▸ **To do**:
Give the data again exactly as written, without any of its pictures.
★ ★ ★ ★
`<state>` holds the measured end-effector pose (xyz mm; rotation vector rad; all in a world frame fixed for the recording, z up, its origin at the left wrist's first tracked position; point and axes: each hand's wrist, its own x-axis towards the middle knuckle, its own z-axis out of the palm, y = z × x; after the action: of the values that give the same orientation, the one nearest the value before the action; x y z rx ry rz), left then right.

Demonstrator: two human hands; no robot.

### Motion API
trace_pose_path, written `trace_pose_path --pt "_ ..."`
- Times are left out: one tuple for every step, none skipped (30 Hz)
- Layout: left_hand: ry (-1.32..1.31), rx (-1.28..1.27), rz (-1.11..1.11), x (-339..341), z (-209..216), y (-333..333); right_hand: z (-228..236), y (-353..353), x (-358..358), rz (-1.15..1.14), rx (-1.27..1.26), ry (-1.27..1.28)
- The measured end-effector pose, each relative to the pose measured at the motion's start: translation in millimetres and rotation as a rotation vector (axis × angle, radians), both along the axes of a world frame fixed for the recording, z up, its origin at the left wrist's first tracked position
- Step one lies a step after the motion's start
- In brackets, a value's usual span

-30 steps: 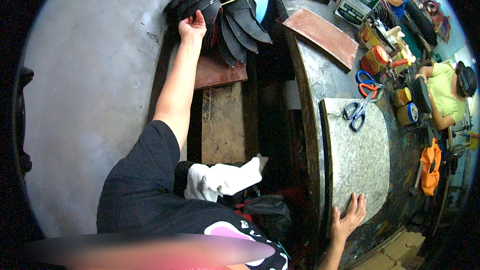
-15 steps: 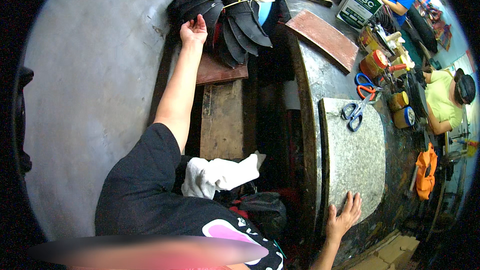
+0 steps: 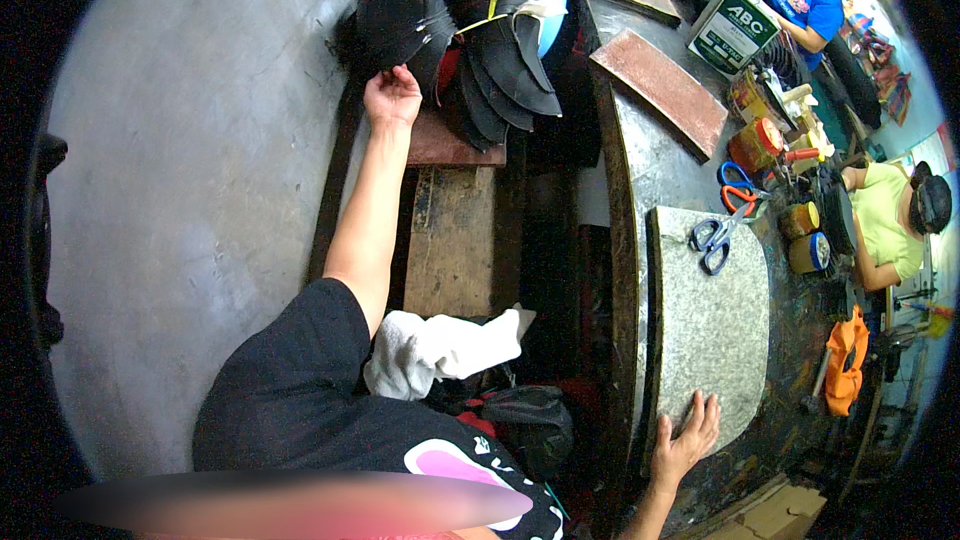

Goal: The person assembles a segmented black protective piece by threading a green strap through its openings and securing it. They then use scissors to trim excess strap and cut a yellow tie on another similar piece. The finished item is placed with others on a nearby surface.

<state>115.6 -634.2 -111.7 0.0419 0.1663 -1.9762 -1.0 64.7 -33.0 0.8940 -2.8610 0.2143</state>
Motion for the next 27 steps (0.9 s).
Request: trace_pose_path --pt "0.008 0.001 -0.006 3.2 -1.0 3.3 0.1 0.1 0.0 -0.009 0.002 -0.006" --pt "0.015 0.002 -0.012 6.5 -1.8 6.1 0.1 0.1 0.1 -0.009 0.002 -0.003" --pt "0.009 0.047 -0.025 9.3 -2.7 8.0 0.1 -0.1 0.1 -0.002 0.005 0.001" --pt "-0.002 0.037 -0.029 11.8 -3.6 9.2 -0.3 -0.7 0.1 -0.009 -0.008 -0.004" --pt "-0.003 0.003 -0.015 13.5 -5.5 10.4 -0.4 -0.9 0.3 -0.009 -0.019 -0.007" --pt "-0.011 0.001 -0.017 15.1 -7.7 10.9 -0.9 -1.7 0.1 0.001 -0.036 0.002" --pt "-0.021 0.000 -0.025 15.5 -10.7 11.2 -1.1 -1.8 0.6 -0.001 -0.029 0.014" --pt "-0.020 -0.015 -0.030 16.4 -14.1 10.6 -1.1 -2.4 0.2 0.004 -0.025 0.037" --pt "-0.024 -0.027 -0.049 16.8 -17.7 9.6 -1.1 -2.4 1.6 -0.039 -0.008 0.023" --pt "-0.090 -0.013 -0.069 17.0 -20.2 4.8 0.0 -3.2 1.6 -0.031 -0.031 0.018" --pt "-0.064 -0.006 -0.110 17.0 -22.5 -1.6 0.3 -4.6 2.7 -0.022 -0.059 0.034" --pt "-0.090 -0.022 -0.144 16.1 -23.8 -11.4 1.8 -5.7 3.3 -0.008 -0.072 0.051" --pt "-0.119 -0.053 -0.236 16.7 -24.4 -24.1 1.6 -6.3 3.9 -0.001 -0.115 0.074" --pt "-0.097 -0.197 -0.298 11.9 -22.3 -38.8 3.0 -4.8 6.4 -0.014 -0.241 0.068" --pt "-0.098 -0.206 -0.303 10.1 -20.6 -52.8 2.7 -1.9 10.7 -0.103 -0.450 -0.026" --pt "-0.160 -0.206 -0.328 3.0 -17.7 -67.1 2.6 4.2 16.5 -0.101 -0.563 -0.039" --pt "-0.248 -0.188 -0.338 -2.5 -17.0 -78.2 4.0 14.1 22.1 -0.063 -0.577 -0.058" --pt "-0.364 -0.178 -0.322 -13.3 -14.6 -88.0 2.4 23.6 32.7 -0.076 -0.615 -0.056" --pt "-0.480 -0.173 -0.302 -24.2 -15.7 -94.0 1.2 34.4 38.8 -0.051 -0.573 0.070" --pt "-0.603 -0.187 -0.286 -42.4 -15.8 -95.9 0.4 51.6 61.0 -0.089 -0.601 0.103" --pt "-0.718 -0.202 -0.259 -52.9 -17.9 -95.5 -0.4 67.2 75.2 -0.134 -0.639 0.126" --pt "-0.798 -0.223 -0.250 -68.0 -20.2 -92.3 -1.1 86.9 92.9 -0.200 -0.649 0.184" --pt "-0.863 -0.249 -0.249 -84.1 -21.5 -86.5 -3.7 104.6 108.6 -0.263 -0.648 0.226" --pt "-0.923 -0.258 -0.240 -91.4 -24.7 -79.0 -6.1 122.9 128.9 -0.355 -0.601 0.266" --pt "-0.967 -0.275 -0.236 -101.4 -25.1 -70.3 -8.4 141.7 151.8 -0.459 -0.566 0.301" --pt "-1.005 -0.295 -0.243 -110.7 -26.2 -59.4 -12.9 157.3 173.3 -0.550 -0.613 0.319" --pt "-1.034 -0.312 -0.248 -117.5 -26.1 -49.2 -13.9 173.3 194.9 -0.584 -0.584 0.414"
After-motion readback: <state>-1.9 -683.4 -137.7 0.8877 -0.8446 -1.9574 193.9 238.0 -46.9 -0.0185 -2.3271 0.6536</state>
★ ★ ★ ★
▸ **Result below**:
`<state>` holds the measured end-effector pose (xyz mm; rotation vector rad; all in a world frame fixed for the recording, z up, its origin at the left wrist's first tracked position; point and axes: each hand's wrist, its own x-axis towards the middle knuckle, its own z-axis out of the palm, y = z × x; after the action: of the values that give the same orientation, the one nearest the value before the action; x y z rx ry rz), left then right.

Demonstrator: two human hands; no robot.

### Motion API
trace_pose_path, written `trace_pose_path --pt "_ ..."`
- Times are left out: one tuple for every step, none skipped (30 Hz)
- Layout: left_hand: ry (-1.32..1.31), rx (-1.28..1.27), rz (-1.11..1.11), x (-339..341), z (-209..216), y (-333..333); right_hand: z (-228..236), y (-353..353), x (-358..358), rz (-1.15..1.14), rx (-1.27..1.26), ry (-1.27..1.28)
- The measured end-effector pose, each relative to the pose measured at the motion's start: translation in millimetres and rotation as a rotation vector (axis × angle, radians), both along the axes of a world frame fixed for the recording, z up, its origin at the left wrist's first tracked position
- Step one lies a step after the motion's start
- In brackets, a value's usual span

-30 steps: 
-15 steps: 
+0 steps: 

Goal: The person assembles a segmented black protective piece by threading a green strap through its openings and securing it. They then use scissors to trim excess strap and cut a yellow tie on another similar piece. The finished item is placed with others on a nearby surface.

<state>115.6 -634.2 -111.7 0.0419 0.1663 -1.9762 -1.0 64.7 -33.0 0.8940 -2.8610 0.2143</state>
Motion for the next 27 steps (0.9 s).
Request: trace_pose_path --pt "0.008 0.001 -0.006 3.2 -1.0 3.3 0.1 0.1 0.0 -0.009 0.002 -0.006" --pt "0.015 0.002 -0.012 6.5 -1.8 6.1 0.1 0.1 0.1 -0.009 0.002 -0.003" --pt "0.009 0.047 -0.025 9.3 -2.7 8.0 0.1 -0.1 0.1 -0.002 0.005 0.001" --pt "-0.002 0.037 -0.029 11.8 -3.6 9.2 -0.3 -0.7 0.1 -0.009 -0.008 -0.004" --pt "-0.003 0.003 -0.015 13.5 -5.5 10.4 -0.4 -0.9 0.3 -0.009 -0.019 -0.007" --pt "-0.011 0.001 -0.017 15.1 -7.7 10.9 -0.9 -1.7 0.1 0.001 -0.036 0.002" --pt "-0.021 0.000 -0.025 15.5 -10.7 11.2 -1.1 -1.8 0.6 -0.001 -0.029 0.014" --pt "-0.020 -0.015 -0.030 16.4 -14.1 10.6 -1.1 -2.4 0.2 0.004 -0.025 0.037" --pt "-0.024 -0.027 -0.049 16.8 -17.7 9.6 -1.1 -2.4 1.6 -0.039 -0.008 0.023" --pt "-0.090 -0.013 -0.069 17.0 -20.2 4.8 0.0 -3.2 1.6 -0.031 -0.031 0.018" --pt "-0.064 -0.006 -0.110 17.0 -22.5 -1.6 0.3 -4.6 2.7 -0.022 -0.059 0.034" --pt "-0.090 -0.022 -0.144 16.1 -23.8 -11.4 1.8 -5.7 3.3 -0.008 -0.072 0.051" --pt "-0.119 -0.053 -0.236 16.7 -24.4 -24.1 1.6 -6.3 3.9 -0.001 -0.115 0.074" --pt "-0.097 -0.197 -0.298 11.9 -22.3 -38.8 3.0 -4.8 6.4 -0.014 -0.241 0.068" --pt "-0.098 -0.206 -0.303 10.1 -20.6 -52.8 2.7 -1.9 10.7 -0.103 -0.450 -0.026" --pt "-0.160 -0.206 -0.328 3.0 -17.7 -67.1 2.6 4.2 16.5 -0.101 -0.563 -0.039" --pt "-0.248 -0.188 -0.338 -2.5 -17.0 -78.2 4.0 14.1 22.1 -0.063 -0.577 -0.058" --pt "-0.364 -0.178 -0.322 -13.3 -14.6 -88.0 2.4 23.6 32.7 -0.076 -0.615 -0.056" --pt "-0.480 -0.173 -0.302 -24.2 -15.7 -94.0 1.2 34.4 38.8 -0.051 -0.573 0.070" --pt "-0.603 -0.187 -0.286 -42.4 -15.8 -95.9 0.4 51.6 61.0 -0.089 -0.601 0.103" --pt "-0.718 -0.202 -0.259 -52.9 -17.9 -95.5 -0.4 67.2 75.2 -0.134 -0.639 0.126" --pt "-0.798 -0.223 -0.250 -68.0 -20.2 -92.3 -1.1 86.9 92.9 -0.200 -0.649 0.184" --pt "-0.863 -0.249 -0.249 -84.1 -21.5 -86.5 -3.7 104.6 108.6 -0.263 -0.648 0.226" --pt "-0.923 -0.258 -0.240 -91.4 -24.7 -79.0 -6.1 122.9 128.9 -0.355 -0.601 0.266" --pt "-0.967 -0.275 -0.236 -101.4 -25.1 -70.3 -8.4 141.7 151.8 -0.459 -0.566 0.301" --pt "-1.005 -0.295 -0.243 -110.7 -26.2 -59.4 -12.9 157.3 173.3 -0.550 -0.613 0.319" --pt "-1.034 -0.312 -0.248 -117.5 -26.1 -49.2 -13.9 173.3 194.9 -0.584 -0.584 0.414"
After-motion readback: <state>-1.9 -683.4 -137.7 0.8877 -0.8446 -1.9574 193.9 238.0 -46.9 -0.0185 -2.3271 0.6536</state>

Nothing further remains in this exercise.